EXERCISE
All lines of the data shown below should be output exactly as they stand.

DATA BLOCK
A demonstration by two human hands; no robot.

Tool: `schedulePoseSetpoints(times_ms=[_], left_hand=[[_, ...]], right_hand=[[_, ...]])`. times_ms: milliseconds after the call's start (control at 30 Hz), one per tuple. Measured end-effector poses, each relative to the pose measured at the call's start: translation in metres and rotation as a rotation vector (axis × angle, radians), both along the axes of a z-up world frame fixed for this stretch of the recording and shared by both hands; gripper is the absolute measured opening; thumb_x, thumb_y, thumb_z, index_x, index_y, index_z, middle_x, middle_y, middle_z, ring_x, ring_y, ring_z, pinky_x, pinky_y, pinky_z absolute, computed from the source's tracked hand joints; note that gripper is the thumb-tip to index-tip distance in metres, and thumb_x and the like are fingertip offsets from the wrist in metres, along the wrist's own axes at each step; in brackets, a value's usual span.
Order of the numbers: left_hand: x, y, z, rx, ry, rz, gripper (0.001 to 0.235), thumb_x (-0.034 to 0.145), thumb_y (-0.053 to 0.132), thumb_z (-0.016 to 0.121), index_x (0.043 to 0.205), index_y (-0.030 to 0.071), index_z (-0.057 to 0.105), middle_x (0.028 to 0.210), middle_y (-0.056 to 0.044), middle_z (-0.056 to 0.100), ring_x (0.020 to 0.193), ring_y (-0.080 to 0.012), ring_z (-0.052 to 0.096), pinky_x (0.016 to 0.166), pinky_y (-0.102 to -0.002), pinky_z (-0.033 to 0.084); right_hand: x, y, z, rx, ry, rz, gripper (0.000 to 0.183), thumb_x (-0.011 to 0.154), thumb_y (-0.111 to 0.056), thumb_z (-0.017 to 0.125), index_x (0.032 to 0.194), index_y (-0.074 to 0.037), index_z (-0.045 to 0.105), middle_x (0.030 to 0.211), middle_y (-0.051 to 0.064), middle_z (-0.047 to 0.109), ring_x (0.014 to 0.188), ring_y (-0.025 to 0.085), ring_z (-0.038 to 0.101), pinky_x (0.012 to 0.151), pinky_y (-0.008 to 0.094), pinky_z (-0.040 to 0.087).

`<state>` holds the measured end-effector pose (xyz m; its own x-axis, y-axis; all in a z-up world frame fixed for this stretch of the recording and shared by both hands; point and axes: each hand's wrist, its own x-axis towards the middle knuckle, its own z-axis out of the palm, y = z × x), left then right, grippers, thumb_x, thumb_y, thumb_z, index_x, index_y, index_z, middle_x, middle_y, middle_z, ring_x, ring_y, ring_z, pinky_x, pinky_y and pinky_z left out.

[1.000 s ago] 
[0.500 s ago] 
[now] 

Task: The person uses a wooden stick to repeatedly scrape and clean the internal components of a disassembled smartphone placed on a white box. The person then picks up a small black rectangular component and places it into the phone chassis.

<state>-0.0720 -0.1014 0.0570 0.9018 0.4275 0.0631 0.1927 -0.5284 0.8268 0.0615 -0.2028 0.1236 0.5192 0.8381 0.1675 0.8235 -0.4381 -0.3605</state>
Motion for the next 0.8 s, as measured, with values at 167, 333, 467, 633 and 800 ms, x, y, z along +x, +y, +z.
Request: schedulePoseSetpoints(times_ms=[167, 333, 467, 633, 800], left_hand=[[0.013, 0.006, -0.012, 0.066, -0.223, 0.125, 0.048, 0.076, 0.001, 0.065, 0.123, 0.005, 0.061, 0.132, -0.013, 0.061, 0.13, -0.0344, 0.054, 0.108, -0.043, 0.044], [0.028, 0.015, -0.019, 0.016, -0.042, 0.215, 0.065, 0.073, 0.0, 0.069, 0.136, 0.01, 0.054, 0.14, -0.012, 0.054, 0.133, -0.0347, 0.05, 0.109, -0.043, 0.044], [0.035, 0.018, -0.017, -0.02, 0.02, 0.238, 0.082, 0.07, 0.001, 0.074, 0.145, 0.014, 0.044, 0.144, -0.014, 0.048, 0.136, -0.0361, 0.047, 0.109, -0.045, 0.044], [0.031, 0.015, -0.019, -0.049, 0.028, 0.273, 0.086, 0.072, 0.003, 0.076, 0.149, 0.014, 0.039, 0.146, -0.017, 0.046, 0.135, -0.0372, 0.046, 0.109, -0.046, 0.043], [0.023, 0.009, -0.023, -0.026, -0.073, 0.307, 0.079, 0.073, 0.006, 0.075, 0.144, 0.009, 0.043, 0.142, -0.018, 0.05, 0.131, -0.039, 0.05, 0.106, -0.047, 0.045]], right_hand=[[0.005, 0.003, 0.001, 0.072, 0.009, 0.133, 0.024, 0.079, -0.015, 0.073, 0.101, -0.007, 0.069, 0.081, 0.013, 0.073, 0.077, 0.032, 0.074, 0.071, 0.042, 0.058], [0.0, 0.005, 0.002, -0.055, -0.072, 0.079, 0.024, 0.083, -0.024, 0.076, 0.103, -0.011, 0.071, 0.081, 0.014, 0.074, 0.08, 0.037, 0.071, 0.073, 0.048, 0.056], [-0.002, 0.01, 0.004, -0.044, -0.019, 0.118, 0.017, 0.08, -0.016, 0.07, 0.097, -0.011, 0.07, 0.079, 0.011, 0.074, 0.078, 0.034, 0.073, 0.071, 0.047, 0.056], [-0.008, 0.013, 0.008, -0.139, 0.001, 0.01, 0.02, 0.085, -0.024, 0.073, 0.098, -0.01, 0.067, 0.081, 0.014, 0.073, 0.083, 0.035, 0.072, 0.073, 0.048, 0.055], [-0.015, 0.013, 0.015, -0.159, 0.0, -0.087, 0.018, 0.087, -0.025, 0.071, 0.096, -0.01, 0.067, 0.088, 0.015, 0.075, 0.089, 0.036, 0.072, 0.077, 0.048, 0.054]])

THE ANSWER
A demonstration by two human hands; no robot.

Tool: `schedulePoseSetpoints(times_ms=[_], left_hand=[[_, ...]], right_hand=[[_, ...]])`. times_ms: milliseconds after the call's start (control at 30 Hz), one per tuple. Measured end-effector poses, each relative to the pose measured at the call's start: translation in metres and rotation as a rotation vector (axis × angle, radians), both along the axes of a z-up world frame fixed for this stretch of the recording and shared by both hands; gripper is the absolute measured opening; thumb_x, thumb_y, thumb_z, index_x, index_y, index_z, middle_x, middle_y, middle_z, ring_x, ring_y, ring_z, pinky_x, pinky_y, pinky_z absolute, computed from the source's tracked hand joints; note that gripper is the thumb-tip to index-tip distance in metres, and thumb_x and the like are fingertip offsets from the wrist in metres, along the wrist's own axes at each step; in brackets, a value's usual span.
Order of the numbers: left_hand: x, y, z, rx, ry, rz, gripper (0.001 to 0.235), thumb_x (-0.034 to 0.145), thumb_y (-0.053 to 0.132), thumb_z (-0.016 to 0.121), index_x (0.043 to 0.205), index_y (-0.030 to 0.071), index_z (-0.057 to 0.105), middle_x (0.028 to 0.210), middle_y (-0.056 to 0.044), middle_z (-0.056 to 0.100), ring_x (0.020 to 0.193), ring_y (-0.080 to 0.012), ring_z (-0.052 to 0.096), pinky_x (0.016 to 0.166), pinky_y (-0.102 to -0.002), pinky_z (-0.033 to 0.084); right_hand: x, y, z, rx, ry, rz, gripper (0.000 to 0.183), thumb_x (-0.011 to 0.154), thumb_y (-0.111 to 0.056), thumb_z (-0.017 to 0.125), index_x (0.032 to 0.194), index_y (-0.074 to 0.037), index_z (-0.045 to 0.105), middle_x (0.030 to 0.211), middle_y (-0.051 to 0.064), middle_z (-0.047 to 0.109), ring_x (0.014 to 0.188), ring_y (-0.025 to 0.085), ring_z (-0.038 to 0.101), pinky_x (0.012 to 0.151), pinky_y (-0.008 to 0.094), pinky_z (-0.040 to 0.087).

`<state>` holds the measured end-effector pose (xyz m; its own x-axis, y-axis; all in a z-up world frame fixed for this stretch of the recording and shared by both hands; point and axes: each hand's wrist, its own x-axis towards the middle knuckle, its own z-axis out of the palm, y = z × x), left then right, grippers, thumb_x, thumb_y, thumb_z, index_x, index_y, index_z, middle_x, middle_y, middle_z, ring_x, ring_y, ring_z, pinky_x, pinky_y and pinky_z left out.

[1.000 s ago] 
[0.500 s ago] 
[now] 

Task: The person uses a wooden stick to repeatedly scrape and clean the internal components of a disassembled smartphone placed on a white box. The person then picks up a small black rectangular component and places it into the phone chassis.

<state>-0.0720 -0.1014 0.0570 0.9018 0.4275 0.0631 0.1927 -0.5284 0.8268 0.0615 -0.2028 0.1236 0.5192 0.8381 0.1675 0.8235 -0.4381 -0.3605</state>
Motion for the next 0.8 s, as measured, with values at 167, 333, 467, 633 and 800 ms, x, y, z along +x, +y, +z.
Request: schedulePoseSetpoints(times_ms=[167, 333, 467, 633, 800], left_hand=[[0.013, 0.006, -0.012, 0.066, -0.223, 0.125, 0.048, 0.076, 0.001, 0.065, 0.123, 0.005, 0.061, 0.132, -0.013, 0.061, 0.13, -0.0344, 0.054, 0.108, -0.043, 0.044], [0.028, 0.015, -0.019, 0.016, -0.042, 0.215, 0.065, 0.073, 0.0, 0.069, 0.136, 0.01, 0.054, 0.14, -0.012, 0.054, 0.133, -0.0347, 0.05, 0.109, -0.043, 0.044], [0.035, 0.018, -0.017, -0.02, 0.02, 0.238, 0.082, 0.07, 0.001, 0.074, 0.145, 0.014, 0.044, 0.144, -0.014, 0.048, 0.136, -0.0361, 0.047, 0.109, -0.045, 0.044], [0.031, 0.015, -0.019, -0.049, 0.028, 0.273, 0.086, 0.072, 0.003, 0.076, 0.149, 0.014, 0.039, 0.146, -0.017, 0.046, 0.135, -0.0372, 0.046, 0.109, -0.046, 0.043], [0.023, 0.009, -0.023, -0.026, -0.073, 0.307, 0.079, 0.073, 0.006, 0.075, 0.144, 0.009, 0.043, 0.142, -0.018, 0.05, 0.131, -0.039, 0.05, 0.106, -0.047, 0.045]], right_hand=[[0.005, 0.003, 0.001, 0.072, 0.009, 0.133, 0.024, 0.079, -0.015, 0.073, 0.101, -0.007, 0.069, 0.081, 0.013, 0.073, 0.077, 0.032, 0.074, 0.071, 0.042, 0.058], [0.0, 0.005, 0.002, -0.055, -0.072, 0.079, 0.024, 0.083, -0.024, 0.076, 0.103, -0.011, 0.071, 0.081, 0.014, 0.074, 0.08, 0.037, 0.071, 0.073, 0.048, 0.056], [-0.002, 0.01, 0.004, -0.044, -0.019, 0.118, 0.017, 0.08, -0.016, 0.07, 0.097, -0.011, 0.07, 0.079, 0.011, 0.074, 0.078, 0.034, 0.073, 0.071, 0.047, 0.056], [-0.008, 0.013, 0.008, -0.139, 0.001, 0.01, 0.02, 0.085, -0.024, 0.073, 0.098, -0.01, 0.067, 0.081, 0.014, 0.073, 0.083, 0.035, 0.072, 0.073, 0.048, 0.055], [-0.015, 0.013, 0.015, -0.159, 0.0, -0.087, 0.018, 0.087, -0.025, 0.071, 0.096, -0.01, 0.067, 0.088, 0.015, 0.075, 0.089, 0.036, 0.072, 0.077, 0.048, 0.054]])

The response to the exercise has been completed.